= PROMPT =
Only the lines from the beginning of the listing below through the line with "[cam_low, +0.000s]" belong in the answer; please print them exactly and drop the pictures.

= INFORMATION =
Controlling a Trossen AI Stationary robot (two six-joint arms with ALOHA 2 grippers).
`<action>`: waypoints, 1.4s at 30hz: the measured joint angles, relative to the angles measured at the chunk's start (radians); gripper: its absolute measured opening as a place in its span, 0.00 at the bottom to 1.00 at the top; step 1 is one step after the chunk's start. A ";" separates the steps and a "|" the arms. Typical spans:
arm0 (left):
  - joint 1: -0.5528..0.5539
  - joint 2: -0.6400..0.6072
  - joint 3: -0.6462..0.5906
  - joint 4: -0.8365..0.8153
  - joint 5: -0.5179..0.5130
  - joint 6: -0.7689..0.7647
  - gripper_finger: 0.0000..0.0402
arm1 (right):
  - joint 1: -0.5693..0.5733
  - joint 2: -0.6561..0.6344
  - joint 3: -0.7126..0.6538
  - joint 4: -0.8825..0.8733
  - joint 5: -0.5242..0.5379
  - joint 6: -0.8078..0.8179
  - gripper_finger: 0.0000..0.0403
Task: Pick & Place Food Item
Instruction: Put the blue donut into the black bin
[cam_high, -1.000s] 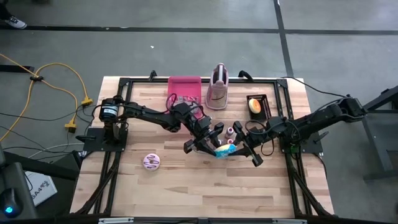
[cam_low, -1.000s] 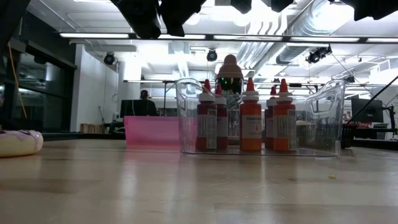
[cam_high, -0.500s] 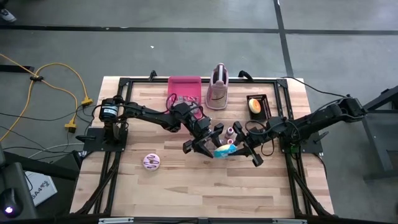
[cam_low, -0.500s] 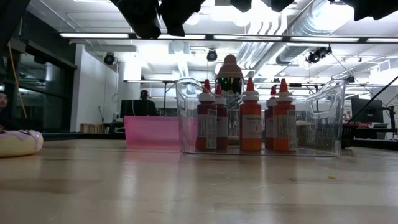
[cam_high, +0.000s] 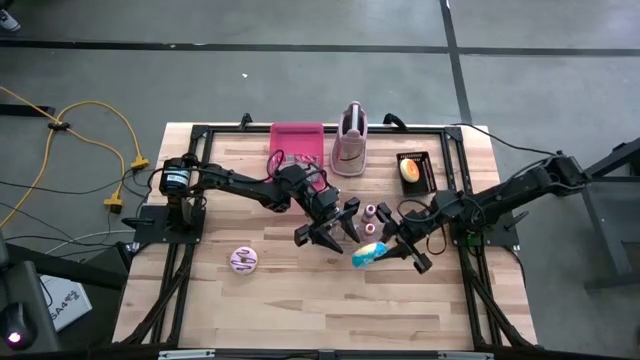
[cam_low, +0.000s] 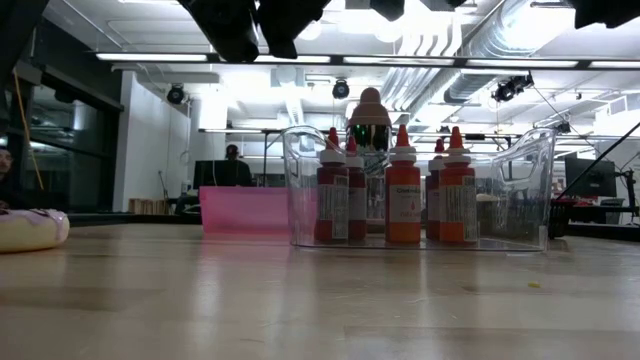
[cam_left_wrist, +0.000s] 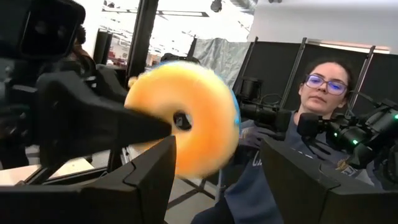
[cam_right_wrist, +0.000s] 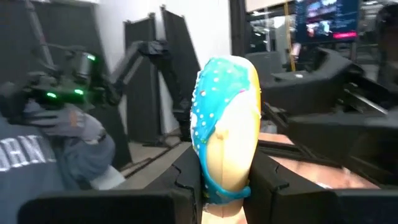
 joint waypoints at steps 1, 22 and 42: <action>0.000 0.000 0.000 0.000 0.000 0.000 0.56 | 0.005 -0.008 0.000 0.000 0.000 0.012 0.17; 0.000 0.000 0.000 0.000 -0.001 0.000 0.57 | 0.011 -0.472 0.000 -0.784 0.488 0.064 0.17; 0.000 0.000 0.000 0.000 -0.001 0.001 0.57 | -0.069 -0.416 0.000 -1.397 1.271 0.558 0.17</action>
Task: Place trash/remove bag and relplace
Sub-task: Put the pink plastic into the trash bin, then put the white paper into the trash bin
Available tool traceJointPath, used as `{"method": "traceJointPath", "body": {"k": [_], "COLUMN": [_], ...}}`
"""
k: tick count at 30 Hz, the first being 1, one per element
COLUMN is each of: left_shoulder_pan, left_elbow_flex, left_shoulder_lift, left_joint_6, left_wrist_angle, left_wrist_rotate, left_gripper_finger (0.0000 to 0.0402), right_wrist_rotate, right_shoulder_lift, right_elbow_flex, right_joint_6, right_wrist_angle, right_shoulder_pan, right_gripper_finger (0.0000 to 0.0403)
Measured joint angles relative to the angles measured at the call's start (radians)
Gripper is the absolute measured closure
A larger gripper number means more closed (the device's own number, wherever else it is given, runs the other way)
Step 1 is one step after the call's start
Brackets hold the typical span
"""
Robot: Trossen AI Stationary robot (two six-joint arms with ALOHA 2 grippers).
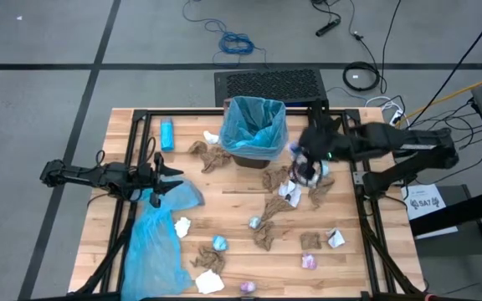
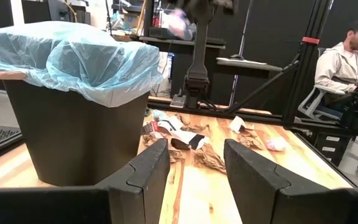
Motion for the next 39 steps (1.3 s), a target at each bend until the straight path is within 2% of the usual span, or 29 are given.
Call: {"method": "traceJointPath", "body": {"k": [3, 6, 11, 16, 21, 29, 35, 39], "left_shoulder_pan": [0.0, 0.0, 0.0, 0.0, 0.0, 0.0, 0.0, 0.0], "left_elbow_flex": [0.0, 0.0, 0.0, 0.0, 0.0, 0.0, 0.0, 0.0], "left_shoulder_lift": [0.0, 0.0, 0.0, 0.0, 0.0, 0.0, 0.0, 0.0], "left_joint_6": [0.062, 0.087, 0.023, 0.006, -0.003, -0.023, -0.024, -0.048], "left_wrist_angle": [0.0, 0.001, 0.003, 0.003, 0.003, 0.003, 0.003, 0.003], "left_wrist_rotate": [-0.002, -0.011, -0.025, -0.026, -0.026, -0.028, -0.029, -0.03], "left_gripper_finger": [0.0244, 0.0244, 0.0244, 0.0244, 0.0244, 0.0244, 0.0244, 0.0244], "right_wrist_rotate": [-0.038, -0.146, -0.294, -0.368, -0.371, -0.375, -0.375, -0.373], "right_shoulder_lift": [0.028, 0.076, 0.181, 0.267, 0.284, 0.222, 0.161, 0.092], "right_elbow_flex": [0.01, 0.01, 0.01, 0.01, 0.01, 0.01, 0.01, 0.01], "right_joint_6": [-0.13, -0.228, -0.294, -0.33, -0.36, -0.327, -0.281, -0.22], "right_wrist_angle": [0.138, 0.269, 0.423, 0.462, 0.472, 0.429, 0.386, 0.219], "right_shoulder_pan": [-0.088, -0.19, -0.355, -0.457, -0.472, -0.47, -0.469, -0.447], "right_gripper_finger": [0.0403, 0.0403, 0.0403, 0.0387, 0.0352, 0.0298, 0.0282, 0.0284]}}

= WRITTEN ANSWER =
Controlling a Trossen AI Stationary robot (two six-joint arms with ALOHA 2 grippers).
`<action>`: waypoints, 1.4s at 30hz: the measured joint angles, relative to the angles measured at the chunk's start (radians); gripper: its absolute measured opening as a place in its span, 0.00 at the bottom to 1.00 at the top; step 1 is one step after the chunk's start. A ";" separates the steps and a "|" the arms. Typical spans:
arm0 (left):
  - joint 1: -0.5528..0.5539
  - joint 2: -0.6400..0.6072
  - joint 3: -0.6462..0.5906
  - joint 4: -0.8365..0.8153
  - joint 5: -0.5179..0.5130
  - joint 6: -0.7689..0.7647
  - gripper_finger: 0.0000..0.0402
arm1 (right):
  - joint 1: -0.5693..0.5733
  - joint 2: -0.6561..0.6344
  - joint 3: -0.7126..0.6538
  - joint 4: -0.8825..0.8733
  - joint 5: -0.5242..0.5379
  - joint 6: -0.8078..0.8179
  - gripper_finger: 0.0000..0.0403
Task: Pick & Place Food Item
Instruction: Put the blue donut into the black bin
[cam_high, -1.000s] 
[cam_low, -1.000s] 
[cam_high, -0.500s] 
[cam_low, -0.500s] 
[cam_high, +0.000s] 
[cam_low, +0.000s] 

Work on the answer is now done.